Облако удушливого смрада накрывало передовые траншеи. И часовым у пулеметов
иногда чудилось, что они слышат шевеление белых червей в человеческой плоти.
Слепые, испуганные очереди новичков резали воздух над призраками плацдарма и их
дырявыми, начавшими уже ржаветь касками, и в 42-м, и в 43-м, и в 44-м. А потом
наступила тишина, тишина на долгие годы. Природа прибрала их истерзанные тела,
прикрыв одеялом мягкого, как домашнее лоскутное одеяло мха. Спрятала, обрушив с
брустверов разбитых траншей вековые валуны. Лес подарил им тишину, не став
засыпать скалу буреломом и сохранив скорбными памятниками, нашпигованными
железом деревьями. Мы, живые, почти смахнули их в пучину забвения, и вечная
тишина окружила и наши души.
Я нашел его у подножья высоты, в воронке, в которую он
упал.

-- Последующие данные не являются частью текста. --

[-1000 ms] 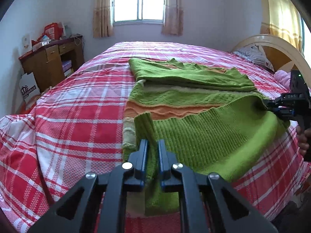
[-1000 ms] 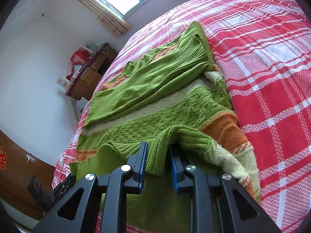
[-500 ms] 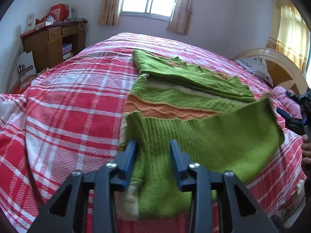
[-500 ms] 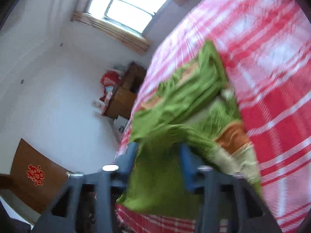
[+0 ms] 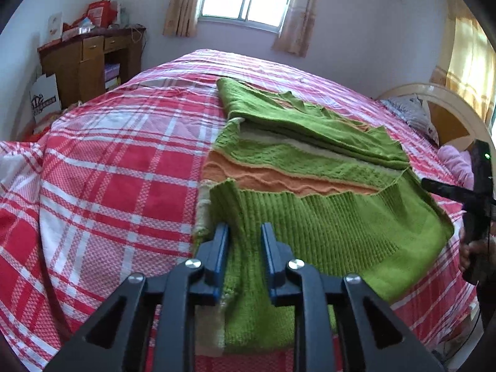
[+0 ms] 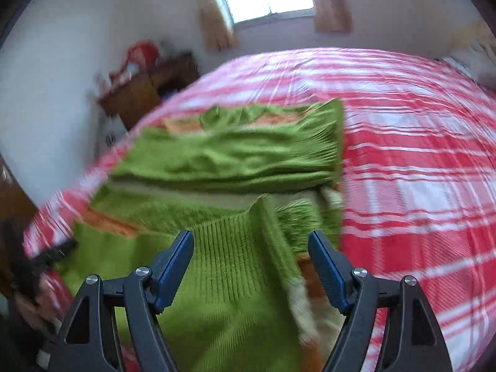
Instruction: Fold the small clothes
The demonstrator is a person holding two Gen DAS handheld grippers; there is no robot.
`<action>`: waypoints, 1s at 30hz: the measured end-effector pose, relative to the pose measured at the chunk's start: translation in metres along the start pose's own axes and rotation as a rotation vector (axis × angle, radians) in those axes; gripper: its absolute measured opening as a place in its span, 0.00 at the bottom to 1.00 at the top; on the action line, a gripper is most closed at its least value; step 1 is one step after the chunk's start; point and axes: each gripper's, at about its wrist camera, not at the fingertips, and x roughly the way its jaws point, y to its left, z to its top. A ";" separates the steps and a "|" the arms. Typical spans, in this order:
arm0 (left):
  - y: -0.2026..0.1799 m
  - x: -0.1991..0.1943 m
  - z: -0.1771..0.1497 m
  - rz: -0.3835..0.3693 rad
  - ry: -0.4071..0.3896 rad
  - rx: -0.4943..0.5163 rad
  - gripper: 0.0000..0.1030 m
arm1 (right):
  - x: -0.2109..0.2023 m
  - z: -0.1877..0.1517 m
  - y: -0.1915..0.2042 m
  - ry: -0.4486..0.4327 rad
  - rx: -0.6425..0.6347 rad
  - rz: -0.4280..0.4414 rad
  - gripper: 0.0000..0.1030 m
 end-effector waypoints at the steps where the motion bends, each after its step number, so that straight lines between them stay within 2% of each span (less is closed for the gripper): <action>1: -0.001 0.000 0.000 0.001 -0.002 0.003 0.23 | 0.008 -0.002 0.005 0.023 -0.027 -0.014 0.57; 2: 0.000 0.000 -0.001 -0.004 -0.006 0.005 0.20 | 0.016 -0.004 0.011 0.046 -0.081 -0.077 0.35; 3: 0.001 0.000 -0.002 -0.008 -0.012 0.001 0.14 | 0.016 -0.005 0.015 0.035 -0.111 -0.099 0.34; 5: 0.005 -0.001 -0.001 -0.008 -0.013 -0.025 0.10 | 0.011 -0.006 0.021 0.032 -0.132 -0.104 0.15; 8: 0.009 -0.005 0.002 -0.044 -0.016 -0.055 0.08 | -0.006 -0.009 0.020 -0.004 -0.106 -0.127 0.13; 12: 0.010 -0.017 0.012 -0.013 -0.058 -0.057 0.06 | -0.054 -0.012 0.015 -0.131 0.005 -0.124 0.11; 16: 0.008 -0.016 0.023 -0.009 -0.067 -0.039 0.06 | -0.080 -0.016 0.020 -0.203 0.019 -0.174 0.11; 22: 0.009 0.006 0.014 -0.042 0.032 -0.030 0.09 | -0.063 -0.024 0.020 -0.126 0.022 -0.178 0.11; 25: 0.012 0.007 0.011 -0.061 0.041 -0.045 0.12 | -0.053 -0.031 0.014 -0.091 0.046 -0.172 0.11; 28: 0.011 0.007 0.012 -0.076 0.051 -0.048 0.19 | -0.047 -0.035 0.008 -0.063 0.065 -0.160 0.11; 30: 0.009 0.006 0.013 -0.082 0.055 -0.045 0.28 | -0.044 -0.038 0.005 -0.048 0.074 -0.151 0.11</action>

Памятником над ним возвышались три осины, скрыв тело корнями, обняв его,
прикрыв от ненастья. Мы шли с ним по скале, и он спускался со своей Голгофы, а
я поднимался куда-то.
За чем это писать? Зачем говорить, что не видел точно,
а лишь додумал? А кто и как тогда вспомнит об этих десятерых неизвестных
солдатах с горы Гонкашваара? Кто узнает, что творилось здесь много десятилетий
назад? Как передать и рассказать их правнукам, что воздух здесь гудел от железа?
Что до сих пор ковром лежат притихшие пули. Как описать, что видели и
чувствовали они, видя, как тела их товарищей красными, кровавыми облаками
разрывают мины и снаряды? Видеть, чувствовать огненное дыхание войны и
зловонное дыхание смерти и продолжать сражаться? Как толкнуть наши замерзшие,
закисшие от жира мозги к мысли: «А я что смог? Что смогу, если потребуется?»
Как перестать себя убаюкивать сказкой о всемирном братстве и единении в экстазе
демократии? Как скинуть с себя липкое, мерзкое, вонюческлизкое: «Оно мое, оно
мне надо?» Как оценить сделанное ими, если оно, сделанное, перенесенное ими, не
укладывается в понимание современного человека?
Мы все, каждый, как бы он не крутил сейчас у виска,
читая эти строки, встанем у подножия своей Горы, встанем и пойдем на нее рано
или поздно. И кому-то придется на нее идти одному, оставив у подножья машины,
квартиры, дома и горы цветных бумажек и пластиковых карт. А кто-то идет по ней
всю жизнь, и когда нас встретят на вершине, там решат – в вечность или в
забвение. А билет не купить за все деньги мира. Его можно заработать в пути.